# HF Bandsaw Mill?



## The Engineer (Mar 16, 2010)

I just ran across this by accident.
HF is now selling a bandsaw mill.
I had thought I would like to be able to saw my own lumber many times, but never could figure out how to justify $6K or more to buy the mill.
From what I could determine its got a 7hp Subaru gas engine, a 144" X 1 1/4" blade with 1 TPI. The wheels are 18" diameter and the thing weighs 700 lbs. All this for $1995. 

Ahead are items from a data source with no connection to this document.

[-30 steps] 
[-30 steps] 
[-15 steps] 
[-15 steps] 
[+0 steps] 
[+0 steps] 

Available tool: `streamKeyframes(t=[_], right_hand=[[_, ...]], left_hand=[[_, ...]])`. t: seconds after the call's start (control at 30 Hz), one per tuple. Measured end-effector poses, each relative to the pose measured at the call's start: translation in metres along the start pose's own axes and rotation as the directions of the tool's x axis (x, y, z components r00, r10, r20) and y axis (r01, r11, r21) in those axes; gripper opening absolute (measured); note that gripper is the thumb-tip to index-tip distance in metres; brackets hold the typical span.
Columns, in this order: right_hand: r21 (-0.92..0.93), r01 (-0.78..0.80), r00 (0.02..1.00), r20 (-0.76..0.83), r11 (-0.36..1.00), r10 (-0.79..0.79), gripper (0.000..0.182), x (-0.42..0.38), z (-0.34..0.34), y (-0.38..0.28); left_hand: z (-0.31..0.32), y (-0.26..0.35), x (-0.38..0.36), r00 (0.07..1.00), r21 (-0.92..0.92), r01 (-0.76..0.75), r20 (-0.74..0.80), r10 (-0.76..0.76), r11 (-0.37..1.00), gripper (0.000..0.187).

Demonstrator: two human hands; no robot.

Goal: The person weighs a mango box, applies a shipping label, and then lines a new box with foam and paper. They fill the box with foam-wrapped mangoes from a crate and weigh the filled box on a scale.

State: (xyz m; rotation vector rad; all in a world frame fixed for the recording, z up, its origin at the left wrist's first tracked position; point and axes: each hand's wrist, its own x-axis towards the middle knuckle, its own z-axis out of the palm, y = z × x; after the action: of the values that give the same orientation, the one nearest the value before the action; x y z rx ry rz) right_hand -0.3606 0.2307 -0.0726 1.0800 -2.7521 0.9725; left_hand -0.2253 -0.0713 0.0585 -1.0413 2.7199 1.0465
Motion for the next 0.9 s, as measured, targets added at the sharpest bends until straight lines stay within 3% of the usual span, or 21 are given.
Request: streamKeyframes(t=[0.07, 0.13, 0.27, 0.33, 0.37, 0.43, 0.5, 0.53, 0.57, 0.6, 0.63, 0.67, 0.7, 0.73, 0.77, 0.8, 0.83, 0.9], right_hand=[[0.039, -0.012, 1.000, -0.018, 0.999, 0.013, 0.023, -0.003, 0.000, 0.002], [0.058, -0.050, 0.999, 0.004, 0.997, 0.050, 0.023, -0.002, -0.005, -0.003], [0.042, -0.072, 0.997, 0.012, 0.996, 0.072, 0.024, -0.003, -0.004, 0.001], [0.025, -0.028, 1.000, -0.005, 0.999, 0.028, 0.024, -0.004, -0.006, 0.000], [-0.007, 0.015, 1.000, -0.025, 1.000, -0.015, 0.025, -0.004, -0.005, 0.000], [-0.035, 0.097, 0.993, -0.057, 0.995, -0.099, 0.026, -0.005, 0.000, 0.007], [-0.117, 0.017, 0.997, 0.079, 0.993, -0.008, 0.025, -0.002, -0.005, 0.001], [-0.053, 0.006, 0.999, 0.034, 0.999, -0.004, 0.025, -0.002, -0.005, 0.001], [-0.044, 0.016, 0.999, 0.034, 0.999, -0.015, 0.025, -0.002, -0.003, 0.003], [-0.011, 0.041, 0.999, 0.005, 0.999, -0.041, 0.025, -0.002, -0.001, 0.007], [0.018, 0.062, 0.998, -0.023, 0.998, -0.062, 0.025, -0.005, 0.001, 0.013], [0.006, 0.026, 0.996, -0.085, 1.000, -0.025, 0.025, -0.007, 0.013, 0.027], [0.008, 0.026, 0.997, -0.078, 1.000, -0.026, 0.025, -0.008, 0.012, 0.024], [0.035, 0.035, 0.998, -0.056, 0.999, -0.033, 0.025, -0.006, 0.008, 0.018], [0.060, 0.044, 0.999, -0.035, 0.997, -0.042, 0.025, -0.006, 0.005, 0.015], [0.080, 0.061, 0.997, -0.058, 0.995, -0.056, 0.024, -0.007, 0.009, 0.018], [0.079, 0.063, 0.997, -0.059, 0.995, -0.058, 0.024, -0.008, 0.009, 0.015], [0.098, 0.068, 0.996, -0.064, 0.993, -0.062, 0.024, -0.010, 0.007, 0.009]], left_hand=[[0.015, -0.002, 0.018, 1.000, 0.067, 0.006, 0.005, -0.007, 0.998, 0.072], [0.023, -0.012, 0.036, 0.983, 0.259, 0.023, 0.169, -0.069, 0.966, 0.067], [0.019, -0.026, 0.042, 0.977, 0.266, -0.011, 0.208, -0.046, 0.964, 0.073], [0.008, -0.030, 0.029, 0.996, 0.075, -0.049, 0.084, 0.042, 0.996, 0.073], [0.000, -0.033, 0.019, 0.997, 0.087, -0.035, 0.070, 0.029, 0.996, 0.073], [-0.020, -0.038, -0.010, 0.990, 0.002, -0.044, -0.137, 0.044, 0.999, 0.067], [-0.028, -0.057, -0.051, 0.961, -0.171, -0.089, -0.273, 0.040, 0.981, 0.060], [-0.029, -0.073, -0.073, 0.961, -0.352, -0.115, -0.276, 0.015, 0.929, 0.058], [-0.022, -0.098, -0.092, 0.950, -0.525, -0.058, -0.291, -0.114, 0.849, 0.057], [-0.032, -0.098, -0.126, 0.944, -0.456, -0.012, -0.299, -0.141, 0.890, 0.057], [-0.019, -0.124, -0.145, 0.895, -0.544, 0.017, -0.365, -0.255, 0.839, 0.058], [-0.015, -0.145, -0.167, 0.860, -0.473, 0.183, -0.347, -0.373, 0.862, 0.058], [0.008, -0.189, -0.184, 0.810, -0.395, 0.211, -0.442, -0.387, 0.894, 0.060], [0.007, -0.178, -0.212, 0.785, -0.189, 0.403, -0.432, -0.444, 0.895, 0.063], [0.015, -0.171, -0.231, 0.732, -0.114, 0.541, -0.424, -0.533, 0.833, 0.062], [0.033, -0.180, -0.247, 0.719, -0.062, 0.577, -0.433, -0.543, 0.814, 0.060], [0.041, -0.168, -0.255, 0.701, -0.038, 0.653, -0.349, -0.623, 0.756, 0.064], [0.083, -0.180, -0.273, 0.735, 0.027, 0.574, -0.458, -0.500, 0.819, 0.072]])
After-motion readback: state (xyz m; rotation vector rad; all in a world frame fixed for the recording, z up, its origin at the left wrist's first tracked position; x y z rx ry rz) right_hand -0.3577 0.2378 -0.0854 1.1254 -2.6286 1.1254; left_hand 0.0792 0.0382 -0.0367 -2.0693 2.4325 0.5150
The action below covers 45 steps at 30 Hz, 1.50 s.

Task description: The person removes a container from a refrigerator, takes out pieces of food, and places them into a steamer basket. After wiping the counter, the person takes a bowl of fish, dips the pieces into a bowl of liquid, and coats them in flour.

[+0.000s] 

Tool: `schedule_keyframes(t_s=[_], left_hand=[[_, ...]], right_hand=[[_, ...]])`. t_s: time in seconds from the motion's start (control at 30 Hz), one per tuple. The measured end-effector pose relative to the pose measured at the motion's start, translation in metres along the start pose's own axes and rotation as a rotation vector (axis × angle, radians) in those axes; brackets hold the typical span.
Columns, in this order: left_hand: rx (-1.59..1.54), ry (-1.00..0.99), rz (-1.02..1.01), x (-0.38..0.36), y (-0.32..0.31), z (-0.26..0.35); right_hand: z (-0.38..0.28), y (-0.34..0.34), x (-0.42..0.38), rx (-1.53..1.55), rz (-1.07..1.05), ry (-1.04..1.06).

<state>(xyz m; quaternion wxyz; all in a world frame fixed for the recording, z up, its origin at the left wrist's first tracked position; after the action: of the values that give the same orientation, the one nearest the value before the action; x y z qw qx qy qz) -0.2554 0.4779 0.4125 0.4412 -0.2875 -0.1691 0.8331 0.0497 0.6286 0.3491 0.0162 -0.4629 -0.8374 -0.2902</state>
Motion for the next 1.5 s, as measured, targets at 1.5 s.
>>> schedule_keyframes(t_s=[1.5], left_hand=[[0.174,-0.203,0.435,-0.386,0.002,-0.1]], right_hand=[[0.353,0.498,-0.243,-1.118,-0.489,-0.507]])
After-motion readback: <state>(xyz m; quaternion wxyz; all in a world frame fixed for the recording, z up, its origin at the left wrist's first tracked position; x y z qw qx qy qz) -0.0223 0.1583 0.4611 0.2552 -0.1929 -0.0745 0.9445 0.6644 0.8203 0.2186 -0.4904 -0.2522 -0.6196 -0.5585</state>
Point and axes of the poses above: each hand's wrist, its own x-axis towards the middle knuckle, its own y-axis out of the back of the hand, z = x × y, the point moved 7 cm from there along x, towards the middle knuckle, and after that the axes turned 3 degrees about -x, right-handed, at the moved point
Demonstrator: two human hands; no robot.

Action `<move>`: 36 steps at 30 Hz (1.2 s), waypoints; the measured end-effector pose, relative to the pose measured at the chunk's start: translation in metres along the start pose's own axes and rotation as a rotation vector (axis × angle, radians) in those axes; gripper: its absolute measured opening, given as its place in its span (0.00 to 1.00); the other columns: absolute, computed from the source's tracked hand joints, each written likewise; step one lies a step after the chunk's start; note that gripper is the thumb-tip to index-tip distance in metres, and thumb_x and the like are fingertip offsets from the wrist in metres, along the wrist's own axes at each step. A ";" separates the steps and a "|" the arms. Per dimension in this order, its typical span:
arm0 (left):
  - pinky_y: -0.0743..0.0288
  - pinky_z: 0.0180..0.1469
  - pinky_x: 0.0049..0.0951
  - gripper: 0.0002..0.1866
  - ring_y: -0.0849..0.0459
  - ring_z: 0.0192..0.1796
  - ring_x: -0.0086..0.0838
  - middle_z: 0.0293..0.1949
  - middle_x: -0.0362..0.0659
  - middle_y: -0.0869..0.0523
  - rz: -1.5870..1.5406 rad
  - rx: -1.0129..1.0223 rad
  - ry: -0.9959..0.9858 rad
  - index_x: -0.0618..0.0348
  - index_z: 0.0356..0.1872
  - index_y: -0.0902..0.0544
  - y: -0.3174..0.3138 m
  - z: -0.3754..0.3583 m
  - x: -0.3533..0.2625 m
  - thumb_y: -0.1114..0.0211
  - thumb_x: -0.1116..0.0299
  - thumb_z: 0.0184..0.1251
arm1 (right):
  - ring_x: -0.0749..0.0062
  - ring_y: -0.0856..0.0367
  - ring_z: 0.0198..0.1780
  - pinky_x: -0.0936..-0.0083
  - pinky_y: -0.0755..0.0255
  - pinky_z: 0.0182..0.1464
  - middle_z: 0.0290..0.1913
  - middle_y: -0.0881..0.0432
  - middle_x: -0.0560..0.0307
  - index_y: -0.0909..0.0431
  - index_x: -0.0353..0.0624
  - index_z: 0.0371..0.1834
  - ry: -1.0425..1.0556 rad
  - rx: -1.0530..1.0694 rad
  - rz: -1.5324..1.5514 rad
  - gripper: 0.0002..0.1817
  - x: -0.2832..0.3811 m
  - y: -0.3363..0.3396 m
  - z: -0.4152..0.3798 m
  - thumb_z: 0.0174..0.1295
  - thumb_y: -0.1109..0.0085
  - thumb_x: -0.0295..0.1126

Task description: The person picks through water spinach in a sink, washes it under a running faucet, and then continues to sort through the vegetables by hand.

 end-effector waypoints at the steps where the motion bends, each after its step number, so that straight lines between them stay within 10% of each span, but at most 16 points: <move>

Anybody else out there know about this?
Is it any good?


----------



## H. A. S. (Sep 23, 2010)

Never bought anything that expensive from HF, so if you can, go and check it out first hand. They have some good and bad tools.


----------



## JMC'sLT30 (Oct 26, 2010)

What is the warranty 30 days or 30 hours whichever comes first???
I would definately investigate the warranty first. Personnally I havn't had a lot of luck with anything from HF. GOOD LUCK


----------



## Daren (Oct 14, 2006)

We have talked about it here before...http://www.woodworkingtalk.com/f12/harbour-freight-band-saw-6560/







.


----------



## wood player (Jan 21, 2011)

I have bought a fair amount of tools from HF and even considered that mill before buying my WM lt10. The drawback I saw was it only would cut an 18 in log and the lt10 will saw 24 inches. I understand it is made by Hudson so probably is an ok mill. I also wanted the service behind the WM, of which so far I am pleased with. Only problem I have had so far with the WM is its log dog. It only came with one and I feel two are a necessety so ordered another and sharpened them so would dig into the log rather than lift the log or cant . Also Iordered the upgrade to 10 hp and WM sent a 14 1/2 hp.


----------



## Tennessee Tim (Dec 15, 2010)

That doesn't look like a Hud-son mill. The one they sold prior to this one was built by Hud-son.

Have a Blessed day,
Tim


----------



## wood player (Jan 21, 2011)

You are probably right about the mill manufacturer I don't know all the mills. Cheaper isn't alwasys the way to go, however having said that I have had some very good cheap tools and somtimes that is the only way I will ever get that tool, so I am glad that someone makes them. the main difference I see with a smaller mill is its capacity, speed, and the amount of grunt work involved


----------



## Mizer (Mar 11, 2010)

wood player said:


> the main difference I see with a smaller mill is its capacity, speed, and the amount of grunt work involved


 I agree, it all depends what you want to do with it.


----------